The art of asking

3 minute read


Why is it that in health care so little value is placed on when and how you ask sensitive or important questions?


 

Most people know from experience or through intuition that there is a right time and a right way to ask important or sensitive questions.

You don’t usually just blurt out requests for pay raises or marriage proposals, for example.

In many areas of life, knowing when and how to ask difficult questions is viewed as an extremely valuable skill, for example in criminal investigations and in journalism.

In some cases this kind of skill can even make you a media star: Interviewers like Barbara Sawyer, Oprah Winfrey and Howard Stern are more famous and better paid than most of the celebrities they engage in intimate conversations in front of their national or world-wide audiences.

This year, the US presidential debates have been said to require unusual savvy from their moderators and their performance may even affect the outcome of the election.

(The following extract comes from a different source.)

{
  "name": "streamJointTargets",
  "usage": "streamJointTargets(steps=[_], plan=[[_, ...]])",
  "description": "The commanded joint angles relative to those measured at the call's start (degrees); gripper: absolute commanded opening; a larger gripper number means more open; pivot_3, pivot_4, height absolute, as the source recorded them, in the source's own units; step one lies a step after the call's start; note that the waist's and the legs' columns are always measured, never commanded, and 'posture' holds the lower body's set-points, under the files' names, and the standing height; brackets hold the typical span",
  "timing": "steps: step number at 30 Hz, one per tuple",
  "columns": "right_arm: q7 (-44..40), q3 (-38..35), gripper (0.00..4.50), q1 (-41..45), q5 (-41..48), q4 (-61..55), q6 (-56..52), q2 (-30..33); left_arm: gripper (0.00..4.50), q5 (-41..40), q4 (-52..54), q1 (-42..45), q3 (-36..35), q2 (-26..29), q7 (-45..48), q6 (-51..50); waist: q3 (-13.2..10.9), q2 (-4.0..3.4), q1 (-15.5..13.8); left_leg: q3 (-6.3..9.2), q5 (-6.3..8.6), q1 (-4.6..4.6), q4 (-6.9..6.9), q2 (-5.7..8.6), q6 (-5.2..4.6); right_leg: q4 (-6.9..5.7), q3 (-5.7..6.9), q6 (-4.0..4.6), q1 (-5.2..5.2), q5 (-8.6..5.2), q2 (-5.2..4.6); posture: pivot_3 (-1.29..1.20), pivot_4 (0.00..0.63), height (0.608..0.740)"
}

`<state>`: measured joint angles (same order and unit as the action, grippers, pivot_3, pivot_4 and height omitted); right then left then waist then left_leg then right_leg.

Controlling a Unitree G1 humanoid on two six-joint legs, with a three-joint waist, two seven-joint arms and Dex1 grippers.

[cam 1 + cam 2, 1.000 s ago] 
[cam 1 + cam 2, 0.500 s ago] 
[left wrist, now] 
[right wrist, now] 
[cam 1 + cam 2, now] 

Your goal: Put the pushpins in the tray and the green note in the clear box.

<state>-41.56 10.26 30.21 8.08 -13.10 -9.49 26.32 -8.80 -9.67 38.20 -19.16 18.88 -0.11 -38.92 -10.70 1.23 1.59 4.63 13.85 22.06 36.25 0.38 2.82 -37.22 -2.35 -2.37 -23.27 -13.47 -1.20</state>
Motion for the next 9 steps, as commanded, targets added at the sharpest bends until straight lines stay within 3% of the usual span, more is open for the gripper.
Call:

Why is it, then, that in health care so little value is placed on when and how you ask sensitive or important questions?

In healthcare, we are constantly told that we must ask the most personal and intrusive questions of anyone who walks through our doors before we even ask what brings them to the doctor in the first place. And, unlike other interviewers, we must use “standardised” and “validated” questionnaires, because our work isn’t like other forms of fact or truth finding; our purpose is to collect data and to apply statistically proven interventions. No room for tact or finesse here.

When Autumn, my nurse, checks in a new patient, each one has already answered questions about gender identity and gender at birth. Autumn, along with doing the usual vital signs, has to administer a depression screening, inquire about alcohol habits and smoking, along with readiness to quit. For people with a BMI over 30, she has to ask what they are planning to do about it.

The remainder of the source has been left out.